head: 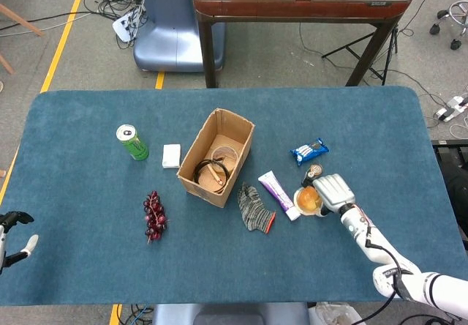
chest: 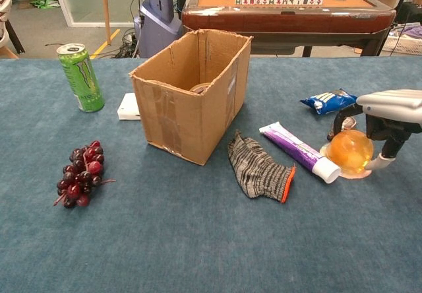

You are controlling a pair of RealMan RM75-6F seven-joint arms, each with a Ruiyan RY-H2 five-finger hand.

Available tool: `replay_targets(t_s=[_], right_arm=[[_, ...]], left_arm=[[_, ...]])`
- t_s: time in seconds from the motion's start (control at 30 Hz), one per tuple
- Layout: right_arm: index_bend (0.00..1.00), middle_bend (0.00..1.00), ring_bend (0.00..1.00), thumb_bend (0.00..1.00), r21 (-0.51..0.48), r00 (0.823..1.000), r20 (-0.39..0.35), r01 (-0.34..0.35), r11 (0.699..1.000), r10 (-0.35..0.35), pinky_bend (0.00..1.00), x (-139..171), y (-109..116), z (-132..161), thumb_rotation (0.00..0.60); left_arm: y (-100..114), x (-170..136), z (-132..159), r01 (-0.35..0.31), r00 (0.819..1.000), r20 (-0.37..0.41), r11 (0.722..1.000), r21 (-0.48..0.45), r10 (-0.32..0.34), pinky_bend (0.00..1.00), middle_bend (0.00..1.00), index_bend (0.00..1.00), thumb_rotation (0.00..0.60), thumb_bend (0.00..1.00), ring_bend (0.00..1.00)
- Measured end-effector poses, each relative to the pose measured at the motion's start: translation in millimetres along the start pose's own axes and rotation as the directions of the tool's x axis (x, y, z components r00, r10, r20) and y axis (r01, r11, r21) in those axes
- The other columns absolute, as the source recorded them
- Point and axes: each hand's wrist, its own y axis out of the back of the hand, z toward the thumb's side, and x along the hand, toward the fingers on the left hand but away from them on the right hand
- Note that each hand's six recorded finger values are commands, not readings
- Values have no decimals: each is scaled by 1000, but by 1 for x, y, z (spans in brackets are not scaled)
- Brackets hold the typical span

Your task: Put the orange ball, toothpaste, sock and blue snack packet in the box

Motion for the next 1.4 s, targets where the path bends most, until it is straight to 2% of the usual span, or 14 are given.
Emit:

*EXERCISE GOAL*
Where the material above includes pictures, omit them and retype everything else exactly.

*SOLUTION*
head: 
chest: 

You are controlling a pair of RealMan RM75-6F seven-joint arms, each with a Ruiyan RY-H2 five-finger hand.

Available tool: `replay_targets(t_s=[_], right_arm=[[_, ...]], left_arm=[[_, ...]])`
- t_s: time in seconds from the motion's start (control at 30 Hz), one per tuple
- Layout: right_arm: index_bend (0.00..1.00), middle_bend (0.00..1.00), ring_bend (0.00..1.00), thumb_bend (0.00..1.00), r21 (-0.51..0.48), r00 (0.823..1.000), r20 (-0.39..0.35), r01 (-0.34..0.35), r11 (0.699..1.000), r10 (-0.35..0.35), pinky_bend (0.00..1.00), x (-139..171), y (-109..116), z (-132..161), thumb_rotation (0.00..0.60); left_arm: y (-100..114), x (-170..136), z (-132..159), r01 (-0.35..0.31), r00 (0.819..1.000), r20 (-0.37..0.41), r11 (0.722..1.000), r21 (-0.48..0.45), r10 (-0.32..0.34), pinky_bend (0.00..1.00), middle_bend (0.00..1.00), index_bend (0.00..1.00), thumb_rotation (0.00..0.60), thumb_bend (0.00..1.00), ring_bend (0.00..1.00)
- Measured end-effector poses, each relative to the pose measured at the motion's start: translation in millimetres along the start pose's own axes and rotation as the directions of the tool's x axis (x, y, z components r00, r10, r20) and y axis (r01, r11, r21) in those axes
- The other columns absolute, as the source recorded them
- Point and axes: each hand's wrist, its own y axis out of the back of the hand, z toward the thumb's side, and x along the hand, toward the fingers on the left hand but away from them on the right hand
- Note that each hand's six recorded finger values are commands, not readings
- Values have no decimals: each is scaled by 1000, but by 1 for x, y, z (spans in brackets are not scaled)
- Brackets hold the typical span

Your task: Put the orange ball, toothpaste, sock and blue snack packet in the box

Motion for the next 1.4 s, targets where the path bends most, until it is straight to 2% of the usual span, or 14 are given.
Emit:

Work on this exercise is finished.